**WHAT THE EXERCISE ASKS**
What lines below mention the word "Pardon"? Copy each one.

[Dataset excerpts]
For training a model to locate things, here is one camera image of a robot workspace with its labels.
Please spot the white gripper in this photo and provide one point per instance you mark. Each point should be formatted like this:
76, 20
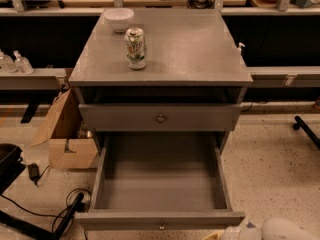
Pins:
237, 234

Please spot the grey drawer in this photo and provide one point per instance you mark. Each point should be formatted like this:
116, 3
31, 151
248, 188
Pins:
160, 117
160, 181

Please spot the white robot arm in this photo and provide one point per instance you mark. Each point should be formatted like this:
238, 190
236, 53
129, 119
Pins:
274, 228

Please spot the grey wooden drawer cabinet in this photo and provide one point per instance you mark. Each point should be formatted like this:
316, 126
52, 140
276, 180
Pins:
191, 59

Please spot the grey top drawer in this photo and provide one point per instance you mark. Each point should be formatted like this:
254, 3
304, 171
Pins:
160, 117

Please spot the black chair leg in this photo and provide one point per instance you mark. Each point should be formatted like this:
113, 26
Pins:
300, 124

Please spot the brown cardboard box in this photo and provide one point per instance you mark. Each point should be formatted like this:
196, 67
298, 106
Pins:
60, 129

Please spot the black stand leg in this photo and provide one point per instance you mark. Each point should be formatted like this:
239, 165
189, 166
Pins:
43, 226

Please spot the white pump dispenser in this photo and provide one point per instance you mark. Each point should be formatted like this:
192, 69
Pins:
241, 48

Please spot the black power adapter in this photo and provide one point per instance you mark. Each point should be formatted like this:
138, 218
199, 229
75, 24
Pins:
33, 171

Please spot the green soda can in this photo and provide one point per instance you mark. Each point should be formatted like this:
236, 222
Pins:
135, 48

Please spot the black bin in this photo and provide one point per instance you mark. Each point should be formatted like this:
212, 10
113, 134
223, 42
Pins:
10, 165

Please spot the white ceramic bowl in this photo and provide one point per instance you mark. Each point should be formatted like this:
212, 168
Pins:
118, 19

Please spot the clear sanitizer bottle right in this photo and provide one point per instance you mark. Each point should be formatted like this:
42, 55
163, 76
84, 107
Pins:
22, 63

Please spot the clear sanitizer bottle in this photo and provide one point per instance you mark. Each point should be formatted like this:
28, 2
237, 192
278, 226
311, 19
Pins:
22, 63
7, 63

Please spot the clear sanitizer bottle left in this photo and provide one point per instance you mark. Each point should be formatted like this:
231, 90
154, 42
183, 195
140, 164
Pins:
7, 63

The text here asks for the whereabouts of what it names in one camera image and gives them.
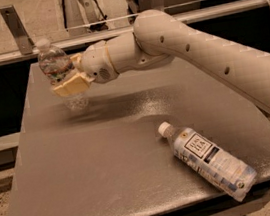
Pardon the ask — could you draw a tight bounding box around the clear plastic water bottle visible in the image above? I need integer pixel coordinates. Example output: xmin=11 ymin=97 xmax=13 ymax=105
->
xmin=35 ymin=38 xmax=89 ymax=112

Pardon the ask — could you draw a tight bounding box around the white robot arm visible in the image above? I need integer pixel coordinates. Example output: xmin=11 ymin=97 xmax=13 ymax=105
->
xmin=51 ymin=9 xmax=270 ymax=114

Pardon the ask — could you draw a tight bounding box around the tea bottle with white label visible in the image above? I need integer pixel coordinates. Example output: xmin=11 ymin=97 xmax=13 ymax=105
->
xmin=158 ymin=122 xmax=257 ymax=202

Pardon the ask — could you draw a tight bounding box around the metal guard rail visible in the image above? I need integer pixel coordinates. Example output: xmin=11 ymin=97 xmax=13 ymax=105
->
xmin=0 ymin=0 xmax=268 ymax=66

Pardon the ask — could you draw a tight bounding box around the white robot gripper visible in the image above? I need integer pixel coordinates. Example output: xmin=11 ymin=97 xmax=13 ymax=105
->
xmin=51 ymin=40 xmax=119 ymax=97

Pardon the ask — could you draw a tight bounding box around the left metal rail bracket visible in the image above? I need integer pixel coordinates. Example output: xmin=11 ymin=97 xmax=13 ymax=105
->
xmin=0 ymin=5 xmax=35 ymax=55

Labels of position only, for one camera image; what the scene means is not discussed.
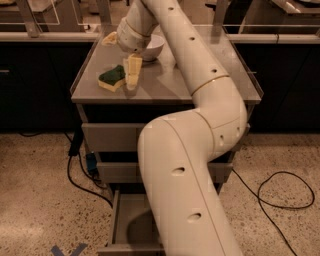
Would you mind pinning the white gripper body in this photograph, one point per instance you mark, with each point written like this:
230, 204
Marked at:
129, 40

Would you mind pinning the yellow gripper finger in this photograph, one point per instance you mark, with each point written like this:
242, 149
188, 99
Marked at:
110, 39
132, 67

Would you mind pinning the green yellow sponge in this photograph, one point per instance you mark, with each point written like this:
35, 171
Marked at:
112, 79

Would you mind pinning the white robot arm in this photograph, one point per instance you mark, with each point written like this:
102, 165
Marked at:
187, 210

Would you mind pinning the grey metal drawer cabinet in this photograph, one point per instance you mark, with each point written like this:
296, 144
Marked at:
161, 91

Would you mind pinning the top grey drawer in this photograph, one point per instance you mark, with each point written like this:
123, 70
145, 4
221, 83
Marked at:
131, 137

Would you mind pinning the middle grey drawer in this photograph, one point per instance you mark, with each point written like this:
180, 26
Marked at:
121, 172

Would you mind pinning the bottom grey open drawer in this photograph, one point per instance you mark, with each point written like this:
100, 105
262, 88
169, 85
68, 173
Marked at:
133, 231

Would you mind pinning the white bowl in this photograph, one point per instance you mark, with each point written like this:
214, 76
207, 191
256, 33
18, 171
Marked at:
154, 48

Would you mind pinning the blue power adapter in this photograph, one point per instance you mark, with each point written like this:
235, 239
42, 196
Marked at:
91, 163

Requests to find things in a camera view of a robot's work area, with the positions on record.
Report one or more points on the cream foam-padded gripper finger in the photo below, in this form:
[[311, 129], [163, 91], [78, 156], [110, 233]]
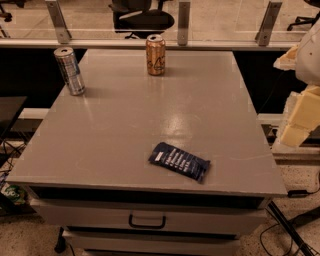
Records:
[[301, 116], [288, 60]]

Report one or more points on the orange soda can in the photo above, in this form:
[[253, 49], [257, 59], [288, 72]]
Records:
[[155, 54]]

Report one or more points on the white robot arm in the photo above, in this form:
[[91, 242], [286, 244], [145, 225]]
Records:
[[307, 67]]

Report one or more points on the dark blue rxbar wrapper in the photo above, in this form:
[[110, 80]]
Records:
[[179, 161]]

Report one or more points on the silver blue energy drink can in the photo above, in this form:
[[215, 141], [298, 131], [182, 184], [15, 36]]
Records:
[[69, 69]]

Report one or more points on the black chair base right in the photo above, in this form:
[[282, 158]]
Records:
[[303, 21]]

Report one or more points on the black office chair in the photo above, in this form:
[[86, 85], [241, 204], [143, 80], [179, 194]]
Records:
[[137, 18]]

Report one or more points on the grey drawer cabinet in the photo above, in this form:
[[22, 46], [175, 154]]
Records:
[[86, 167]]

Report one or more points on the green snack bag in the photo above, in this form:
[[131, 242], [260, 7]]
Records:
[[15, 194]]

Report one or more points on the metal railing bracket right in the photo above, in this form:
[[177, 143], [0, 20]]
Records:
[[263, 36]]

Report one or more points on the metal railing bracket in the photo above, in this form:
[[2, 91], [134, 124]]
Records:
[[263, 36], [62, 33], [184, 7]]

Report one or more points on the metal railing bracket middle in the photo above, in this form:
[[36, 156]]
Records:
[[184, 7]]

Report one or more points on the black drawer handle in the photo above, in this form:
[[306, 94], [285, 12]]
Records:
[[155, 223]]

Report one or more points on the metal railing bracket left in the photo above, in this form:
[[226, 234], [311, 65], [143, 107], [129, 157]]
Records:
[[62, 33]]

**SOLUTION TO THE PROBLEM**
Pardon the ask — could you draw a tight bounding box around the clear plastic water bottle visible in the image above? I need integer pixel coordinates. Example output: xmin=11 ymin=97 xmax=13 ymax=105
Pardon the ask — could you draw a tight bounding box around the white robot arm visible in the image above? I need integer pixel coordinates. Example output: xmin=11 ymin=97 xmax=13 ymax=105
Pardon the ask — could you draw a tight bounding box around the tea bottle with white label visible in the image above? I need integer pixel coordinates. Example output: xmin=11 ymin=97 xmax=13 ymax=105
Pardon the ask — could you draw a tight bounding box around the metal guard rail visible in the image above? I need integer pixel coordinates. Example output: xmin=11 ymin=97 xmax=13 ymax=105
Pardon the ask — could you draw a tight bounding box around the white robot gripper visible in the image above? I need integer pixel coordinates. Example output: xmin=11 ymin=97 xmax=13 ymax=105
Pardon the ask — could you draw a tight bounding box around the left metal rail bracket visible in the image above? I need integer pixel coordinates. Example output: xmin=11 ymin=97 xmax=13 ymax=105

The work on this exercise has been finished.